That was all Messrs. Johnson and Wilson ever heard, for Mr. Walraven opened the library door and waved her in, followed, and shut the door again with a sounding slam.
“Now, then,” he demanded, imperiously, “what do you want? I thought you were dead and—”
“Don’t say that other word, Mr. Walraven; it is too forcible. You only hoped it. I am not dead. It’s a great deal worse with me than that.”
“What do you want?” Mr. Walraven repeated, steadily, though his swarth face was dusky gray with rage or fear, or both. “What do you come here for to-night? Has the master you serve helped you bodily, that you follow and find me even here? Are you not afraid I will throttle you for your pains?”
“Not the least.”
She said it with a composure the best bred of his mother’s guests could not have surpassed, standing bolt upright before him, her dusky eyes of fire burning on his face.
“I am not afraid of you, Mr. Walraven (that’s your name, isn’t it?—and a very fine-sounding name it is), but you’re afraid of me—afraid to the core of your bitter, black heart. You stand there dressed like a king, and I stand here in rags your kitchen scullions would scorn; but for all that, Carl Walraven—for all that, you’re my slave, and you know it!”
Her eyes blazed, her hands clinched, her gaunt form seemed to tower and grow tall with the sense of her triumph and her power.
“Have you anything else to say?” inquired Mr. Walraven, sullenly, “before I call my servants and have you turned out?”
“You dare not,” retorted the woman, fiercely—“you dare not, coward! boaster! and you know it! I have a great deal more to say, and I will say it, and you will hear me before we part to-night. I know my power, Mr. Carl Walraven, and I mean to use it. Do you think I need wear these rags? Do you think I need tramp the black, bad streets, night after night, a homeless, houseless wretch? No; not if I chose, not if I ordered—do you hear?—ordered my aristocratic friend, Mr. Walraven, of Fifth Avenue, to empty his plethoric purse in my dirty pocket. Ah, yes,” with a shrill laugh, “Miriam knows her power!”

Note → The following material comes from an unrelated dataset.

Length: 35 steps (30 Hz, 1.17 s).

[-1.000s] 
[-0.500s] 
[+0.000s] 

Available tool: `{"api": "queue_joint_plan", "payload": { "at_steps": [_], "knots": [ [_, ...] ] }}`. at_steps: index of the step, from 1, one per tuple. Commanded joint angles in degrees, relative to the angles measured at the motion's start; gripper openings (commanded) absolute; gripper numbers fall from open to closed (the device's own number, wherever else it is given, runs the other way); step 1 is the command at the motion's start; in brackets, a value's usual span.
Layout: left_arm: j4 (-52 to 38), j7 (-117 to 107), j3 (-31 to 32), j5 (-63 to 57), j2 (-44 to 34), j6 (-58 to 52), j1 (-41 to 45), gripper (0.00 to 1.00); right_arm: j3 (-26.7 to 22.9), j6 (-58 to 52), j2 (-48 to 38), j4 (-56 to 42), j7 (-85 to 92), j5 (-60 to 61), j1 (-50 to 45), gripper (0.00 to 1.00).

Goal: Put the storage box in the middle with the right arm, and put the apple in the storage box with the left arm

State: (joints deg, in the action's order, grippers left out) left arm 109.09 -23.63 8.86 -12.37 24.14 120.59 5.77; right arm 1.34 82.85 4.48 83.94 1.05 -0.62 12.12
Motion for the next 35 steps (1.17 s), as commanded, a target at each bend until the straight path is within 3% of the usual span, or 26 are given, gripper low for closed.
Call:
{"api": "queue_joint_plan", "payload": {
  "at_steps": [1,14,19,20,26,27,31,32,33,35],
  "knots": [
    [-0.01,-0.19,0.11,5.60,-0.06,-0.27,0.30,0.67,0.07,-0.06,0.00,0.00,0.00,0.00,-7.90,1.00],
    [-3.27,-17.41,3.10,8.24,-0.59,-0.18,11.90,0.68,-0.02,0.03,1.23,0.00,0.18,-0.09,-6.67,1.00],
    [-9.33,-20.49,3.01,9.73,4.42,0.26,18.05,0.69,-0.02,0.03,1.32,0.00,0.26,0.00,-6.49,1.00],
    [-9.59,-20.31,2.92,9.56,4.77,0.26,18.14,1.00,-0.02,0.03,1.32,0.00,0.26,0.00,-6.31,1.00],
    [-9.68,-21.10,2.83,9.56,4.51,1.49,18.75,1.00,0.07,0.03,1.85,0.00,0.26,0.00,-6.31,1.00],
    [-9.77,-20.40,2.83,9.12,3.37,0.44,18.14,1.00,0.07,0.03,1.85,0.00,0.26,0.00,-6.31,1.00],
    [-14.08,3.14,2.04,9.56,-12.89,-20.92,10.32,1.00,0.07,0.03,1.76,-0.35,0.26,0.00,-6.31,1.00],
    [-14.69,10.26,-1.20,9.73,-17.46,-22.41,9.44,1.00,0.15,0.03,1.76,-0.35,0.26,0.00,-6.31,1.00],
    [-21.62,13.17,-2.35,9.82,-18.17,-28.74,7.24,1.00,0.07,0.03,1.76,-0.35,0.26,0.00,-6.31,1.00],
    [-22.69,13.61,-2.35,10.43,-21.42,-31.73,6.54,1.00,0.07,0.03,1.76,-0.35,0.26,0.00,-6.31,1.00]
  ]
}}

“Are you almost done?” Mr. Walraven replied, calmly. “Have you come here for anything but talk? If so, for what?”
“Not your money—be sure of that. I would starve—I would die the death of a dog in a kennel—before I would eat a mouthful of bread bought with your gold. I come for justice!”

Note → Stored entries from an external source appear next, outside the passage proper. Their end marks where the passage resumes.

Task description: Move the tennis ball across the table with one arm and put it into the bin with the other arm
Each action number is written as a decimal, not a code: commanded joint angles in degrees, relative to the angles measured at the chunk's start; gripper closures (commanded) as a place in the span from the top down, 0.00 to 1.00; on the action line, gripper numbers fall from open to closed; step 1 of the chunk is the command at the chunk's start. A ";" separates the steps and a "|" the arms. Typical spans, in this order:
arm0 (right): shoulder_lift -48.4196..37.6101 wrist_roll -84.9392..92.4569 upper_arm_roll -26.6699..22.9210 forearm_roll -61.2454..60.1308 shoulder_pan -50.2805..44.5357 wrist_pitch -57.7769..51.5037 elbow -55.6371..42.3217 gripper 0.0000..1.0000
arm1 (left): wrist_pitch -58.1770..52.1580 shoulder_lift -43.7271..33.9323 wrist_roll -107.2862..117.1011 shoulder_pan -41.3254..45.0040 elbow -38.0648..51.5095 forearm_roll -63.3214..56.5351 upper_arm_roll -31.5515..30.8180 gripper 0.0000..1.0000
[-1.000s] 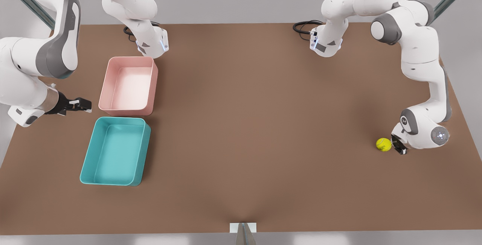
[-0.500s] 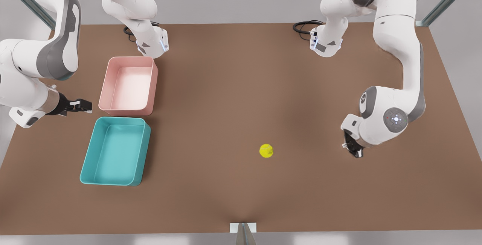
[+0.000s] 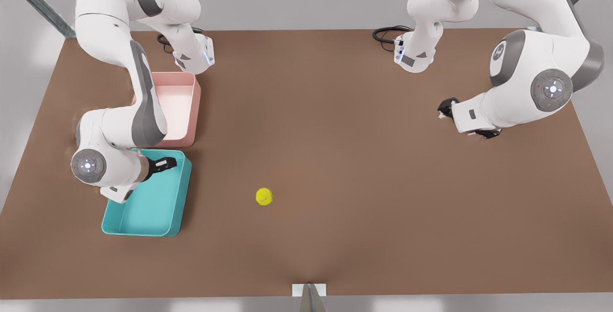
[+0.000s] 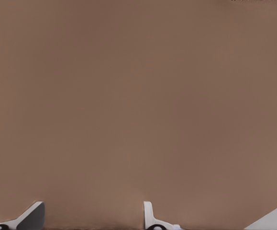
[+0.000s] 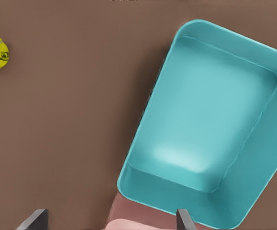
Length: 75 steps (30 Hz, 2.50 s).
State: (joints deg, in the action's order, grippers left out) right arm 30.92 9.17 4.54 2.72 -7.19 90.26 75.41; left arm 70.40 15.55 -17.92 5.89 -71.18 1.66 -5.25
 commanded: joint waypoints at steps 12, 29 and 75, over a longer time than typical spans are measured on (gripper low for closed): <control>21.11 -38.87 0.12 -8.87 -13.37 35.25 -8.44 1.00 | -4.04 0.71 41.74 -0.35 0.16 0.01 -0.03 1.00; 21.82 -40.90 -0.32 -4.57 -15.04 35.16 -2.73 1.00 | -6.59 0.71 41.83 -1.49 0.25 0.18 -0.11 1.00; 6.35 8.50 -0.76 6.59 9.13 10.20 1.58 0.75 | -6.42 2.29 41.83 -1.32 0.07 0.97 -0.20 1.00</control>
State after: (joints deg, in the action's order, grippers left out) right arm 37.15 -15.24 3.79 5.62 0.70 106.81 77.04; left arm 64.09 17.91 23.39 4.58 -71.13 2.63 -5.52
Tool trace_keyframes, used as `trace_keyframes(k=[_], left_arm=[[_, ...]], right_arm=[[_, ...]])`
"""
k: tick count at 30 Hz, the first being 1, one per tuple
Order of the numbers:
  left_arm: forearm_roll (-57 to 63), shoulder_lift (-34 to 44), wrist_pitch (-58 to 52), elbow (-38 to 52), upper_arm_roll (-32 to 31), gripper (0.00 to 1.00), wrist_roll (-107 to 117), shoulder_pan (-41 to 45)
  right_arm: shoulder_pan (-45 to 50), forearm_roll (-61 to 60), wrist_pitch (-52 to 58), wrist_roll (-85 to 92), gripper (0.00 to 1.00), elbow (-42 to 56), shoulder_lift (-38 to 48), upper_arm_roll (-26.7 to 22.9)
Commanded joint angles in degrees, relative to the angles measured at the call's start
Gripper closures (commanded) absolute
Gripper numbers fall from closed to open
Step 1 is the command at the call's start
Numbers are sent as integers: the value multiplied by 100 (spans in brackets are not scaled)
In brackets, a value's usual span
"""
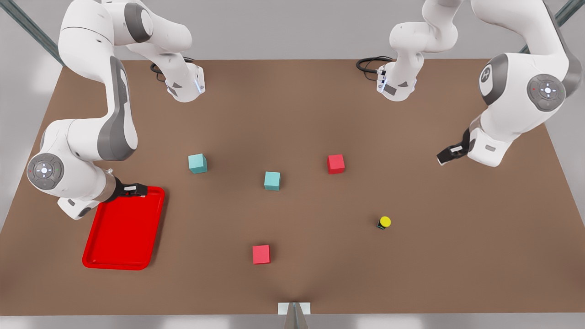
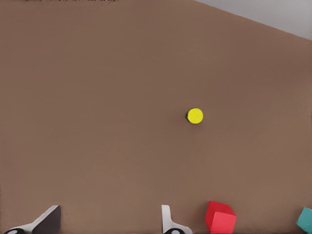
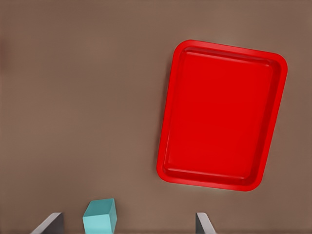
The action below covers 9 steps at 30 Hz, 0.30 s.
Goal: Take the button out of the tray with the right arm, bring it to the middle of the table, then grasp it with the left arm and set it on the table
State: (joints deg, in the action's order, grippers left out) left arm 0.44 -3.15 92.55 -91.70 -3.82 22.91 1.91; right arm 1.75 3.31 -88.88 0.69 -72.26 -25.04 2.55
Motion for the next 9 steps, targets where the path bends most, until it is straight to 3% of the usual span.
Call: trace_keyframes(k=[1, 9], left_arm=[[17, 7, 8, 3, 4, 0, -3232, -6], [17, 33, -62, 3, -84, 0, -2986, 55]], right_arm=[[0, -5, 2, 1, 0, 10, 8, 0], [-8, -23, 2, 10, 0, 45, -1, 0]])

“Justice”—he lifted a pair of sullen, inquiring eyes—“justice! To whom?”
“To one whom you have injured beyond reparation—Mary Dane!”
She hissed the name in a sharp, sibilant whisper, and the man recoiled as if an adder had stung him.
“What do you mean?” he asked, with dry, parched lips. “Why do you come here to torment me? Mary Dane is dead.”
“Mary Dane’s daughter lives not twenty miles from where we stand. Justice to the dead is beyond the power of even the wealthy Carl Walraven. Justice to the living can yet be rendered, and shall be to the uttermost farthing.”